=== Work item ===
The full listing, excluding its pictures, should be printed exactly as it stands.

=== Given data ===
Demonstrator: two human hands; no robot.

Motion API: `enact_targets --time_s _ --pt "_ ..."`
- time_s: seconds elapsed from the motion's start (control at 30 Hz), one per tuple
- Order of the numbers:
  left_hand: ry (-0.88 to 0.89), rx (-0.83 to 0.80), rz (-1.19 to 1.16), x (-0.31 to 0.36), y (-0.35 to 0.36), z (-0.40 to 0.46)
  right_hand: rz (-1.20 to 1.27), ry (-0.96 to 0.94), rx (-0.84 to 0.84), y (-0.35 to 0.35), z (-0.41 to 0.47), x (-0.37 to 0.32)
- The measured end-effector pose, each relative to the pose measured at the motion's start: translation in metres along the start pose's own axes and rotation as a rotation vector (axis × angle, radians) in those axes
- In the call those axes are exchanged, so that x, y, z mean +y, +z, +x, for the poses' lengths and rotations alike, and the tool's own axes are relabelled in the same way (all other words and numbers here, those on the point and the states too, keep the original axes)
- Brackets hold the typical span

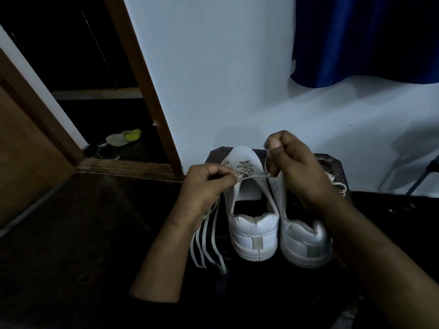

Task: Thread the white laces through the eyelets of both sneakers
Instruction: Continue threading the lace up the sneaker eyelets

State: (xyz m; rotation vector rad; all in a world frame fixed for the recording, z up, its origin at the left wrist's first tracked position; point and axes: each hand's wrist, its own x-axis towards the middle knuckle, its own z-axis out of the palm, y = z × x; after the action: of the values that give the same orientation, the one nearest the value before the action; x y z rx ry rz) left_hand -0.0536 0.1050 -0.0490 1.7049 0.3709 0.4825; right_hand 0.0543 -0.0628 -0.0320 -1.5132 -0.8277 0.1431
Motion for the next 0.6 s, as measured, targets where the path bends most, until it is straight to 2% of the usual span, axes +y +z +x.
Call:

=== Task output ===
Demonstrator: two human hands; no robot.

Motion API: `enact_targets --time_s _ --pt "_ ..."`
- time_s: seconds elapsed from the motion's start (control at 30 Hz), one per tuple
- Order of the numbers:
  left_hand: ry (-0.88 to 0.89), rx (-0.83 to 0.80), rz (-1.19 to 1.16), x (-0.31 to 0.36), y (-0.35 to 0.36), z (-0.40 to 0.46)
  right_hand: rz (-1.20 to 1.27), ry (-0.96 to 0.94), rx (-0.84 to 0.84), y (-0.35 to 0.35), z (-0.41 to 0.47), x (-0.37 to 0.32)
- The measured end-effector pose, each relative to the pose measured at the motion's start: translation in metres along the start pose's own axes and rotation as a rotation vector (axis × angle, radians) in those axes
- In the call those axes are exchanged, so that x, y, z mean +y, +z, +x, for the poses' lengths and rotations alike, and the tool's own axes are relabelled in the same way (all other words and numbers here, those on the point and the states too, keep the original axes)
- Brackets hold the typical span


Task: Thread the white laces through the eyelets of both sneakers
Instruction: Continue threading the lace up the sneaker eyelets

State: (xyz m; rotation vector rad; all in a world frame fixed for the recording, z up, its origin at the left wrist's first tracked position; point and axes: each hand's wrist, its own x-axis towards the middle knuckle, its own z-axis out of the palm, y = z × x; after the action: of the values that give the same orientation, the one nearest the value before the action; x y z rx ry rz) left_hand -0.0536 0.1050 -0.0490 1.7049 0.3709 0.4825; right_hand 0.0543 -0.0628 -0.0320 -1.5132 -0.8277 0.1431
Motion for the next 0.6 s, as measured, targets where the path bends most, until it is straight to 2% of the usual span, axes +y +z +x.
Call:

The required output has been given.